I used weed barrier cloth to cover the eggcrate of my false bottom. I haven't put the substrate in yet, but it seems like the weed cloth doesn't provide great drainage. I poured a little water onto it and it seems to just sit there. Does it drain better under the substrate? Is it ok to out the soil substrate directly onto the weed cloth or do I need to include a secondary drainage layer on top of it? The water level will be at least 1" below the eggcrate.


----------



## Dangerously (Dec 19, 2007)

It'll be fine. It has to 'wet-in' a bit, that's all. You've seen how water can run off some types of cloth until they manage to get a little absorbed.. it's similar to that. From DuPont's Weed barrier FAQ:

*Water appears to run off and not through the fabric. Is the fabric really permeable to water?

Absolutely! The fabric must be “wetted-in” to overcome water surface tension. Once the fabric has been installed on soil and covered with a top-dress mulch, the fabric will readily “wet-in” and allow water passage.*


----------



## tzen (Nov 22, 2007)

Dangerously is right.
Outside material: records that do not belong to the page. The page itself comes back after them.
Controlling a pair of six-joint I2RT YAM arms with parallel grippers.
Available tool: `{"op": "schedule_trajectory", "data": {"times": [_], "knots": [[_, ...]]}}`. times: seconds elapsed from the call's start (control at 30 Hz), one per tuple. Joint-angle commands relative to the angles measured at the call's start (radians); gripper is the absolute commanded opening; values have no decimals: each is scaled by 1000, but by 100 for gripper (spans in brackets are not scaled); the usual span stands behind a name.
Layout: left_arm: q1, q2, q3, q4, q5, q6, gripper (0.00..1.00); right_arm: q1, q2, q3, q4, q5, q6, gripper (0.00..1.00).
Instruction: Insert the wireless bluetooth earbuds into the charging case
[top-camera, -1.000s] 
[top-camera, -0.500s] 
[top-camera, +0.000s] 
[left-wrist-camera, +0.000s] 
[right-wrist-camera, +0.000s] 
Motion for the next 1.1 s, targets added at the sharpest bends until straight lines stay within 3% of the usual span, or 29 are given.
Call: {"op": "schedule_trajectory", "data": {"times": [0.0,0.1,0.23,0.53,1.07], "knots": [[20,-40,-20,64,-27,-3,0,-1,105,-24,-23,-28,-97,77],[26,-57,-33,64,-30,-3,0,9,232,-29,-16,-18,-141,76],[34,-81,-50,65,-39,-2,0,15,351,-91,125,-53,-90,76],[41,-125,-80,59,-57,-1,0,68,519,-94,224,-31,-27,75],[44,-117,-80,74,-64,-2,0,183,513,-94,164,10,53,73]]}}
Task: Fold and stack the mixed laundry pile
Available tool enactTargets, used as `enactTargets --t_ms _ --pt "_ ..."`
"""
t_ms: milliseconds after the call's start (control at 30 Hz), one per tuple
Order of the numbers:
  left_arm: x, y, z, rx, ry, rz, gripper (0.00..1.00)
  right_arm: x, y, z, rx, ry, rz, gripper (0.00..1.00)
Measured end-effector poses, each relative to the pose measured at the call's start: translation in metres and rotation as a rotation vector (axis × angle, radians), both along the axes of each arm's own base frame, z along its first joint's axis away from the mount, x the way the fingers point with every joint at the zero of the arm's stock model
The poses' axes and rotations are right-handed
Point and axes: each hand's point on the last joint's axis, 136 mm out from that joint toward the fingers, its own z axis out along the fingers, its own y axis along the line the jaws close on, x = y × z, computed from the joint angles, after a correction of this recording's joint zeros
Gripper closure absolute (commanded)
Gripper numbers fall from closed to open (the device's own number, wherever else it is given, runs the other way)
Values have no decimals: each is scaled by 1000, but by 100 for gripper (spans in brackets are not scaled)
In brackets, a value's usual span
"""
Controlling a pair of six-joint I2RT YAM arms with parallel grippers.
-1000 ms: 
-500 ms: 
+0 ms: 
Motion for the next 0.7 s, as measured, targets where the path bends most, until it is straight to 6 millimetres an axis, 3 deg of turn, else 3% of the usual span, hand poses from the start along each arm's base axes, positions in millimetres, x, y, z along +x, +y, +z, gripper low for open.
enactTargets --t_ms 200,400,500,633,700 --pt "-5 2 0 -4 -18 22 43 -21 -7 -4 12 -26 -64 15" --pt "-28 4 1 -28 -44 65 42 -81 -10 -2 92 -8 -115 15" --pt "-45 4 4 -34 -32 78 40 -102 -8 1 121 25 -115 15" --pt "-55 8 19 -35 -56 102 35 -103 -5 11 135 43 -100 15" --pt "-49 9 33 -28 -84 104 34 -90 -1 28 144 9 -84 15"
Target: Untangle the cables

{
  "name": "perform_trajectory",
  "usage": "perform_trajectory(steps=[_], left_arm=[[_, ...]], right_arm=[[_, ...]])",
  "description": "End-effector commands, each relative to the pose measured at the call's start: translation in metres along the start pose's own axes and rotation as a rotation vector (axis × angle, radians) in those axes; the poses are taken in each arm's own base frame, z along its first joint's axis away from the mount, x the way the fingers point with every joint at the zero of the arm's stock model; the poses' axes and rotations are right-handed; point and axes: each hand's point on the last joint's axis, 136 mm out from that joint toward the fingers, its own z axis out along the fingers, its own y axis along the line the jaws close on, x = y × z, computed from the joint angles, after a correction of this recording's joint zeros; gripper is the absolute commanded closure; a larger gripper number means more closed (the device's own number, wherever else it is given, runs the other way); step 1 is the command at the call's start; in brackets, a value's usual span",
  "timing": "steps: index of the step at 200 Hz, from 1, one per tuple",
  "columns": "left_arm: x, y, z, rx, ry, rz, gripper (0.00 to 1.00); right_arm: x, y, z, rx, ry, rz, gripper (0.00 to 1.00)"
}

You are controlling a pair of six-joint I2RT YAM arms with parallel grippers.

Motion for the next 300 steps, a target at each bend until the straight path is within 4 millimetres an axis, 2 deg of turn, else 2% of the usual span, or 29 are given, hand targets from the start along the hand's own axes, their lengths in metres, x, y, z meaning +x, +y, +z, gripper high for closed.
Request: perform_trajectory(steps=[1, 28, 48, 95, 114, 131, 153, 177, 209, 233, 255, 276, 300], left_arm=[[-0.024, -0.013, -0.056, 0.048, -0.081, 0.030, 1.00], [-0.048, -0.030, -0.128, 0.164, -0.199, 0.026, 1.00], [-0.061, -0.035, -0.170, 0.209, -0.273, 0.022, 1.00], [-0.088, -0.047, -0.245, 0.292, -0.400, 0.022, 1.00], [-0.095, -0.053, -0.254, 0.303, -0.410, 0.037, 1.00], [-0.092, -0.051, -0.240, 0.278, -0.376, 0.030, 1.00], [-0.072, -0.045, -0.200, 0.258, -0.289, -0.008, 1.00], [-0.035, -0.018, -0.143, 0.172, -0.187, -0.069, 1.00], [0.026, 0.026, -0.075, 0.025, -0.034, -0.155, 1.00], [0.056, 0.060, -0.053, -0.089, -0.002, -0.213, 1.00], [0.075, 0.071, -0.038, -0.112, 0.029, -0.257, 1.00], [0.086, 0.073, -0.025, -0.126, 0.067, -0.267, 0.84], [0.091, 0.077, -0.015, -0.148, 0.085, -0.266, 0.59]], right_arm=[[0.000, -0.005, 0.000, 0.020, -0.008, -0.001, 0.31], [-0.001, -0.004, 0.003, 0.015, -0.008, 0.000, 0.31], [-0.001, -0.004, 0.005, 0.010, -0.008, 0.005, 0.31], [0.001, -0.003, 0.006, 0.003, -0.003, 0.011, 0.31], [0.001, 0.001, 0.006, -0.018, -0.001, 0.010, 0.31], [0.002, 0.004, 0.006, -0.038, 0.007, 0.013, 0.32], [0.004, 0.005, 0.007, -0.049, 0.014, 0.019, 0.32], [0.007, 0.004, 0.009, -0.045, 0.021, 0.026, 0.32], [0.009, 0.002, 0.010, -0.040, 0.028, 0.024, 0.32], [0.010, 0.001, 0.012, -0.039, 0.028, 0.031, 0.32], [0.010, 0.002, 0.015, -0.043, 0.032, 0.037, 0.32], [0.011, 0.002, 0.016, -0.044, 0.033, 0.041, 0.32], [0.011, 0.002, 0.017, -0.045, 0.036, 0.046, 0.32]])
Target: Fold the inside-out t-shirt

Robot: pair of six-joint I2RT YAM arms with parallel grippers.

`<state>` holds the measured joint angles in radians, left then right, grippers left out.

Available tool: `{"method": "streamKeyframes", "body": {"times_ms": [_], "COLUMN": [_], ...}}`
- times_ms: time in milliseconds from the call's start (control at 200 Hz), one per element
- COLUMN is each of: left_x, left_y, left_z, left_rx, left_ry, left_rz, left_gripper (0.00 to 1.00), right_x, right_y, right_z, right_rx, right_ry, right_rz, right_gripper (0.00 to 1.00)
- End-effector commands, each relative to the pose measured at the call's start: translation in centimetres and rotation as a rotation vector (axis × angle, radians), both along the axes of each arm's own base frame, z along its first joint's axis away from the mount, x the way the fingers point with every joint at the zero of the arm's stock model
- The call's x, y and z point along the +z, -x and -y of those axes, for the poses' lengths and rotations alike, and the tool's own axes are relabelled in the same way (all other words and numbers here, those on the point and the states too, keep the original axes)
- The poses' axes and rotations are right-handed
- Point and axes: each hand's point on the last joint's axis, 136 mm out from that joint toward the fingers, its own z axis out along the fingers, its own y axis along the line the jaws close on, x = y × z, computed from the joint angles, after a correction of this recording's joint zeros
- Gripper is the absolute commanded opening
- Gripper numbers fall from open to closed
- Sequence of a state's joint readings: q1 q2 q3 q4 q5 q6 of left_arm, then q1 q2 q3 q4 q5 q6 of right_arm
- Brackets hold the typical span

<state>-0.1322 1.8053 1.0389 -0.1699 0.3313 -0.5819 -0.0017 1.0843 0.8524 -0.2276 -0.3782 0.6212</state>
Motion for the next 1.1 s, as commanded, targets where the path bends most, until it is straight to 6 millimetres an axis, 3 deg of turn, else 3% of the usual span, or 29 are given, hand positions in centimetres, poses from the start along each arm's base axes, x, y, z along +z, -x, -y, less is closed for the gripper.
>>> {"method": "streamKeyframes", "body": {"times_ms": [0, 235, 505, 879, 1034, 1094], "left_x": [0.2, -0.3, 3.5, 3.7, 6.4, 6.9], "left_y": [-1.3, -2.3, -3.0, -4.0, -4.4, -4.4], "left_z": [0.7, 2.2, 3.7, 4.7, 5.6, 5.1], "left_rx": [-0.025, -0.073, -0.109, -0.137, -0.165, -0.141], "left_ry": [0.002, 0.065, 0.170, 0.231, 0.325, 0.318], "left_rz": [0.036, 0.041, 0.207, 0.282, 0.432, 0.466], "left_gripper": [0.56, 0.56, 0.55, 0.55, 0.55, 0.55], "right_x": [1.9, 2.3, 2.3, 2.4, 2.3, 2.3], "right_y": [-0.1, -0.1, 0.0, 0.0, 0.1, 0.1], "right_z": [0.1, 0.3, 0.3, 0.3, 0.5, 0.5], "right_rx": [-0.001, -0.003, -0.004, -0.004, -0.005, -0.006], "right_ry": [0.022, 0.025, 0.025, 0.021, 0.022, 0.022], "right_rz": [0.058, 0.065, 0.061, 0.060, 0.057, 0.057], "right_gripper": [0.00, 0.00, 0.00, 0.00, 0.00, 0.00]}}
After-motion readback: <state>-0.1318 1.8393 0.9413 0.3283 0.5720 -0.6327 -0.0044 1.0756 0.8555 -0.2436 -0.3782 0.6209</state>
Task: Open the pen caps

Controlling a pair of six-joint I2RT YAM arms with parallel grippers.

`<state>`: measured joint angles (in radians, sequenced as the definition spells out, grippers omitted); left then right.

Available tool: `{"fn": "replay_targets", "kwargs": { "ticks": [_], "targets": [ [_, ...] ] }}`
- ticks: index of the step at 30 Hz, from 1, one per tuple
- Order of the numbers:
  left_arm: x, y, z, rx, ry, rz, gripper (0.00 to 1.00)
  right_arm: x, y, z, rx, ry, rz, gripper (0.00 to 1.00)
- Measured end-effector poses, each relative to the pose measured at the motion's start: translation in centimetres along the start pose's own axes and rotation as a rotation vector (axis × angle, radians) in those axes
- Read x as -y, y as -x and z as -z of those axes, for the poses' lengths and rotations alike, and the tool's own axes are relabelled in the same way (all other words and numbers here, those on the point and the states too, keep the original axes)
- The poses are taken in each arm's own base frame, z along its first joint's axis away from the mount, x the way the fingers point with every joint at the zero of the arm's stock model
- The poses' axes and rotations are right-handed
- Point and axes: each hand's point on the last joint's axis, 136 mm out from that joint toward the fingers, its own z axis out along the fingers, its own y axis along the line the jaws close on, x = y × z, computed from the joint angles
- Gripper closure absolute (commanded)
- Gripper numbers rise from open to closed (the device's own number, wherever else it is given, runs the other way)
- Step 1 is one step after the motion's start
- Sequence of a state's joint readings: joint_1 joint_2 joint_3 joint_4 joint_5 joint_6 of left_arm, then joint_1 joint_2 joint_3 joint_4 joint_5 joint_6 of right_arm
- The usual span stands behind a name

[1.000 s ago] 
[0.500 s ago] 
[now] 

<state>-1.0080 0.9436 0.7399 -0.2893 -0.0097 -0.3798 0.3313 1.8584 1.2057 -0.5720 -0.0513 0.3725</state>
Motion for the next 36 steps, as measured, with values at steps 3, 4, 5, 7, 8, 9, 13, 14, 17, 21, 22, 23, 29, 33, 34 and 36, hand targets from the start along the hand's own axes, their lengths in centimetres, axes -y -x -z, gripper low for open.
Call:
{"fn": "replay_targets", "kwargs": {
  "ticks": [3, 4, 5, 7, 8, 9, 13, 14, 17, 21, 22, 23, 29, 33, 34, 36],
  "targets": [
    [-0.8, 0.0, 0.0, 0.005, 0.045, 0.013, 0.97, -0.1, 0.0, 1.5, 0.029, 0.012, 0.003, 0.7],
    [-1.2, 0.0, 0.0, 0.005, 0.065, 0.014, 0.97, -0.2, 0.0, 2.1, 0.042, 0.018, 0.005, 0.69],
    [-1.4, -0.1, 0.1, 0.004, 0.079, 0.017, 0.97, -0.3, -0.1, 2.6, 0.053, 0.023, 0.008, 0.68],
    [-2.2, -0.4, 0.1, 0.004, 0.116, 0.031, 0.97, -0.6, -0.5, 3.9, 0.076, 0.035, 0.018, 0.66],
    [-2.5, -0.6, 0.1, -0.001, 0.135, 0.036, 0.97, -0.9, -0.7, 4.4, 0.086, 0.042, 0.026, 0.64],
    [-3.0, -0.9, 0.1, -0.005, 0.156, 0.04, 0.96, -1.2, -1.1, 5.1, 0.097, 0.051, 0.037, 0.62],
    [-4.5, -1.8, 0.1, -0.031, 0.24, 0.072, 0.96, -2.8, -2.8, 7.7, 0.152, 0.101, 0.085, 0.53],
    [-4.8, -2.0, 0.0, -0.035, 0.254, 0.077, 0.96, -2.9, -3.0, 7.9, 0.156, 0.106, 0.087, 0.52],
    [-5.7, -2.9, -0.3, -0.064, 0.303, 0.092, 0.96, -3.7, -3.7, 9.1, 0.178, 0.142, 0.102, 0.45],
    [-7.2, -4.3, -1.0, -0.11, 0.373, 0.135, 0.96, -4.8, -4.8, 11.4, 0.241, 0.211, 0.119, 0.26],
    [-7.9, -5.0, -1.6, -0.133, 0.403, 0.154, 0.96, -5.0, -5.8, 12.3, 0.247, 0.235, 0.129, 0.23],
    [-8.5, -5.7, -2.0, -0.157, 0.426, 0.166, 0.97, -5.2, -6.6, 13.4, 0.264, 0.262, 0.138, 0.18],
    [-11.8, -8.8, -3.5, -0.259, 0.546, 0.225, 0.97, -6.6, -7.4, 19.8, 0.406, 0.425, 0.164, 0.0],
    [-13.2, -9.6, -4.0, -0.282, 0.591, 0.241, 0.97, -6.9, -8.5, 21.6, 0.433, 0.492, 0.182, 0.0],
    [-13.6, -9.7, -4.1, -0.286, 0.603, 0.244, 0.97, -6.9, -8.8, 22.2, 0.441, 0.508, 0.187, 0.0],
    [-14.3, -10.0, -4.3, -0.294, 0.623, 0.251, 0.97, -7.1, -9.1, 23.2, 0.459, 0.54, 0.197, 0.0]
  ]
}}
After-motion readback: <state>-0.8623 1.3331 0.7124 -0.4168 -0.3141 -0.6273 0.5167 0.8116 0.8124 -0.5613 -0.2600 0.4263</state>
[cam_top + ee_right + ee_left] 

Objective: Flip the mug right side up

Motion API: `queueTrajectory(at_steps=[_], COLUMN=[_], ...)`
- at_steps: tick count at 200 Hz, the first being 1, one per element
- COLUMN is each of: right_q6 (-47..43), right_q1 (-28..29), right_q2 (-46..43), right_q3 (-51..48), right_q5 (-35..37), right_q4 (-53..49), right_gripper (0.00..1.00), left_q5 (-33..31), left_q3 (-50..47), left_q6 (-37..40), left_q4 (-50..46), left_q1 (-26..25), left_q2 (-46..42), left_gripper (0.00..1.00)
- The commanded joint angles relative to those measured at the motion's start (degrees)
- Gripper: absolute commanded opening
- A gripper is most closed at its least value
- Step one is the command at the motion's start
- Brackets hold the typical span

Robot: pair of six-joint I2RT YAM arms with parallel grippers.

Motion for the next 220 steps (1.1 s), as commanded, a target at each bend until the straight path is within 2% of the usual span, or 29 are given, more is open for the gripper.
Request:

I've tested it with a garden hose, and a full-on stream of water runs through where it hits without spreading out.


----------



## scream-aim-fire (Mar 1, 2008)

i used it in my tank and it works fine, and you dont have to worry about your substrate falling thru. i just have the weed cloth then the substrate right on top of it, no need really for a second drainage layer ontop of the weed cloth imo.


----------